NK细胞又称自然杀伤细胞(natural killer cell),在人体全身巡逻的同时搜寻癌细胞及病毒感染细胞等并对其进行攻击,在人体自然免疫中发挥着重要的作用。NK细胞占血液中淋巴细胞的10-30%,含穿孔素、颗粒酶等细胞毒性因子。NK细胞可释放穿孔素、颗粒酶,穿孔素在靶细胞表面穿孔,使颗粒酶b进入靶细胞诱导靶细胞凋亡。NK细胞同时分泌大量的细胞因子,如ifn-v、tnf-x、gm-csf、il-3、m-csf等,直接作用于靶细胞,或通过进一步激活其他种类免疫细胞攻击靶细胞。
NK细胞在肿瘤免疫、清除非己细胞等方面发挥重要作用:它是天然免疫防御的主要组成,位于机体防御体系的第一道防线,NK细胞的杀伤活性无MHC限制,不依赖抗体,无需抗原预先致敏即可识别并杀死肿瘤及病毒感染的细胞,通过穿孔素-颗粒酶途径和Fas-FasL通路直接对肿瘤细胞发挥细胞毒作用杀伤肿瘤细胞;同时它又能在发病早期分泌多种细胞因子和趋化因子如 TNF-α、IFN-γ和IL-1等,这些细胞因子参与抗癌和调节获得性免疫应答,故NK细胞也是连接天然免疫与获得性免疫的桥梁。

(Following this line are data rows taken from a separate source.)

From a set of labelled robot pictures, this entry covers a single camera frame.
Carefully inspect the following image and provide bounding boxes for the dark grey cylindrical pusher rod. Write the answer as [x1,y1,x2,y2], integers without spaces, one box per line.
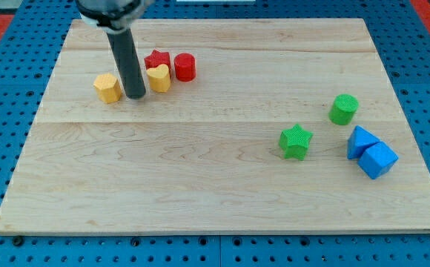
[107,28,146,99]

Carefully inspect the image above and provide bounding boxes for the red star block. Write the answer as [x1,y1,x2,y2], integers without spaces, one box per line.
[144,50,171,70]

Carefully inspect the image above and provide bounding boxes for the yellow hexagon block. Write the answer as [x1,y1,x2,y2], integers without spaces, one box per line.
[93,73,122,104]

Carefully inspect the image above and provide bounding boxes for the yellow heart block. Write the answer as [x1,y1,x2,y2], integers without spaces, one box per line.
[146,64,171,93]

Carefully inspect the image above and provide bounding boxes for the red cylinder block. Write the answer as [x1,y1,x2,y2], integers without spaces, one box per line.
[174,53,196,82]

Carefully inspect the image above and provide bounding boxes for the light wooden board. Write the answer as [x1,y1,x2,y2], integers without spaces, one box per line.
[0,19,430,236]

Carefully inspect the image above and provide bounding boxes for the green star block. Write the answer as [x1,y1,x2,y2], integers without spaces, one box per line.
[279,124,313,161]

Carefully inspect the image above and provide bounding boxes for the green cylinder block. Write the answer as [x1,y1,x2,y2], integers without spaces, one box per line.
[328,94,359,125]

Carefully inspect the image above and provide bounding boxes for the blue triangle block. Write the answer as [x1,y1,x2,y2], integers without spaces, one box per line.
[346,125,380,160]

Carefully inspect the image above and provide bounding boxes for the blue cube block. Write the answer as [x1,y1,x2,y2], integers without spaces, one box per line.
[357,142,399,179]

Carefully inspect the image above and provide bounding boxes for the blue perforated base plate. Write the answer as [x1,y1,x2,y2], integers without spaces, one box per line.
[0,1,430,266]

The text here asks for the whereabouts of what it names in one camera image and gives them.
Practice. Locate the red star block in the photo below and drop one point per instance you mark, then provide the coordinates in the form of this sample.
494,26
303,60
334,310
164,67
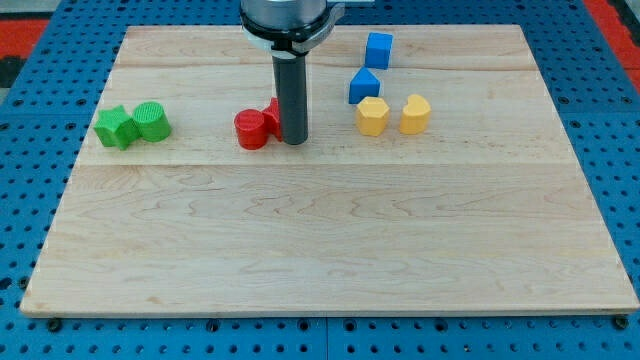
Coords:
271,115

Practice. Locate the green cylinder block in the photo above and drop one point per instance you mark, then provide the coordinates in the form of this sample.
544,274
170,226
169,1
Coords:
151,121

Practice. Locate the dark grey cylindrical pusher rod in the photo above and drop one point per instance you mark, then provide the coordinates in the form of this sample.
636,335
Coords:
291,91

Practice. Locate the yellow hexagon block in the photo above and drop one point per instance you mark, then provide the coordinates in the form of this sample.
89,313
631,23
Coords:
371,116

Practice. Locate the green star block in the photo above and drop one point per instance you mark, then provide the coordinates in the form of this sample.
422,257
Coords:
116,128

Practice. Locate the blue cube block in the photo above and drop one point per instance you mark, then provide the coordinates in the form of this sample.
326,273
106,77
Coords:
378,50

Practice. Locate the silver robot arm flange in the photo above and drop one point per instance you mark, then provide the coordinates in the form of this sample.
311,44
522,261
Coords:
292,28

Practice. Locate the blue pentagon block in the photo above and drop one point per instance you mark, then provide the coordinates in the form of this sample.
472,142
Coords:
363,84

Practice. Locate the yellow heart block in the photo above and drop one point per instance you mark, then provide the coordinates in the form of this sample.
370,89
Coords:
415,115

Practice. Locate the light wooden board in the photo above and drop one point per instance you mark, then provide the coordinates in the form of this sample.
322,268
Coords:
485,213

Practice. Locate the red cylinder block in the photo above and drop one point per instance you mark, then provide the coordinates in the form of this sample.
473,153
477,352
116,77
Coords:
251,129

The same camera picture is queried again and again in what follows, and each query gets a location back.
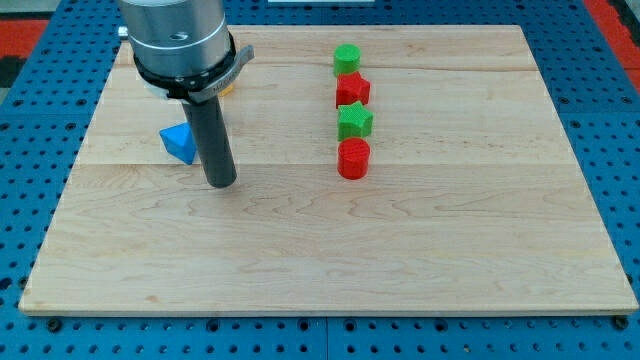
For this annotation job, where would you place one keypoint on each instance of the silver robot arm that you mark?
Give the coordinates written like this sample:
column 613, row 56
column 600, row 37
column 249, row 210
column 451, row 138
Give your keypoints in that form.
column 183, row 47

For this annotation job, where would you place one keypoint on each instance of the yellow block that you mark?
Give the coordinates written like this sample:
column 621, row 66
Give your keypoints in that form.
column 226, row 91

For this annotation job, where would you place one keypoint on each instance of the wooden board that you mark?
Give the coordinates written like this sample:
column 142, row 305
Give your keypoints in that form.
column 473, row 205

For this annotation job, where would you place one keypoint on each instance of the red star block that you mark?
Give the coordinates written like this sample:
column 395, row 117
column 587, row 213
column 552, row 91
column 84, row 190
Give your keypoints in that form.
column 352, row 88

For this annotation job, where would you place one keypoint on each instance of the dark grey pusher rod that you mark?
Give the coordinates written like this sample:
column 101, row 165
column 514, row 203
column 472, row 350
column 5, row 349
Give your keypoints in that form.
column 212, row 143

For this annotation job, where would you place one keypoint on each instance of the red cylinder block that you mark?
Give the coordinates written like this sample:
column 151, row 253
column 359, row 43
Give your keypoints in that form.
column 353, row 158

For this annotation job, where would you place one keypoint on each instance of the green star block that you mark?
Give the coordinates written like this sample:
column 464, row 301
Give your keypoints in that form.
column 354, row 120

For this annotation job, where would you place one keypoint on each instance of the green cylinder block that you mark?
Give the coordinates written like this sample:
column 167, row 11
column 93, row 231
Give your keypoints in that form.
column 346, row 59

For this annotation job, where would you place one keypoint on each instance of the blue triangle block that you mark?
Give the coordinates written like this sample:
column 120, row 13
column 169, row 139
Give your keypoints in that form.
column 178, row 141

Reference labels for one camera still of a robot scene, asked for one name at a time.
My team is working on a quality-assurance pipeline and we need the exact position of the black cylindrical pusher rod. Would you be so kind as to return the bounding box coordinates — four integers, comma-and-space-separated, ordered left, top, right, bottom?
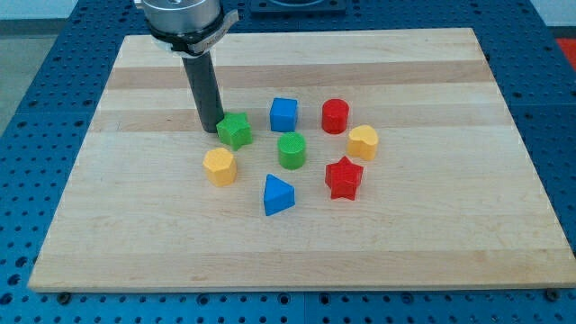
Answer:
182, 52, 224, 133

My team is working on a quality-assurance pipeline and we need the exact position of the green cylinder block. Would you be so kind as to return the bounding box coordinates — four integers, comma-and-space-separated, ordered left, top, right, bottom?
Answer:
277, 132, 306, 170

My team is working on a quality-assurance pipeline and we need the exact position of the wooden board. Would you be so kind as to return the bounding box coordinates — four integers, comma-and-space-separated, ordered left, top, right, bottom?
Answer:
29, 28, 575, 293

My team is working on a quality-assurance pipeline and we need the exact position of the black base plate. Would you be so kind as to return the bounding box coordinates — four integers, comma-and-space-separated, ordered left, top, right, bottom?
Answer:
248, 0, 347, 14

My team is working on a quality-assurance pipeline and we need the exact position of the green star block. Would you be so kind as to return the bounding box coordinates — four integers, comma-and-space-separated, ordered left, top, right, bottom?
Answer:
217, 112, 253, 151

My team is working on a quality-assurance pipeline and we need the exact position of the red cylinder block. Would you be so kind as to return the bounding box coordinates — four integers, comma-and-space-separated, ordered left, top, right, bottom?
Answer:
321, 98, 349, 134

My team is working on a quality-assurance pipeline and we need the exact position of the red star block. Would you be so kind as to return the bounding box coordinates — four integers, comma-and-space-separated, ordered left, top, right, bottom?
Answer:
325, 156, 364, 201

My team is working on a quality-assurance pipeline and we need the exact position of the blue triangle block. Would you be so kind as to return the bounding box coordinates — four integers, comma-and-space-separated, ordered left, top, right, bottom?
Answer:
263, 174, 295, 216

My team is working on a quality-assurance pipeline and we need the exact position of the yellow heart block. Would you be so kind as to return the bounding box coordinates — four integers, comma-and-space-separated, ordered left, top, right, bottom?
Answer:
346, 124, 379, 161

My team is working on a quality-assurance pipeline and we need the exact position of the blue cube block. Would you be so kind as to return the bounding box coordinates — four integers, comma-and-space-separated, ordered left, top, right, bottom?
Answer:
269, 97, 298, 132

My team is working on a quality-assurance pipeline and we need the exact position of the yellow hexagon block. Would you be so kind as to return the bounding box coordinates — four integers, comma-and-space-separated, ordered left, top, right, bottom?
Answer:
202, 148, 238, 187

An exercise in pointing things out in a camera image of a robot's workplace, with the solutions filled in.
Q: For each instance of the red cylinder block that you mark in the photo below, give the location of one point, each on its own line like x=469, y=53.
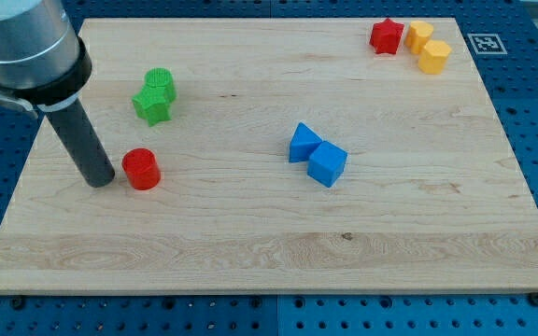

NK细胞疗法的优势:(1)NK细胞活性高,可杀伤任何癌细胞,目前为止几乎没有发现高活性NK细胞杀不死的癌细胞;(2)有效刺激免疫力,激活免疫系统,没有毒副作用;(3)有效去除手术、放疗后残留的癌细胞;(4)NK细胞能够增强患者的免疫功能,同时具有抗恶性肿瘤和抗病毒的作用;(5)NK细胞是先天性细胞,可破坏任何癌细胞,是免疫细胞治疗的主力队员。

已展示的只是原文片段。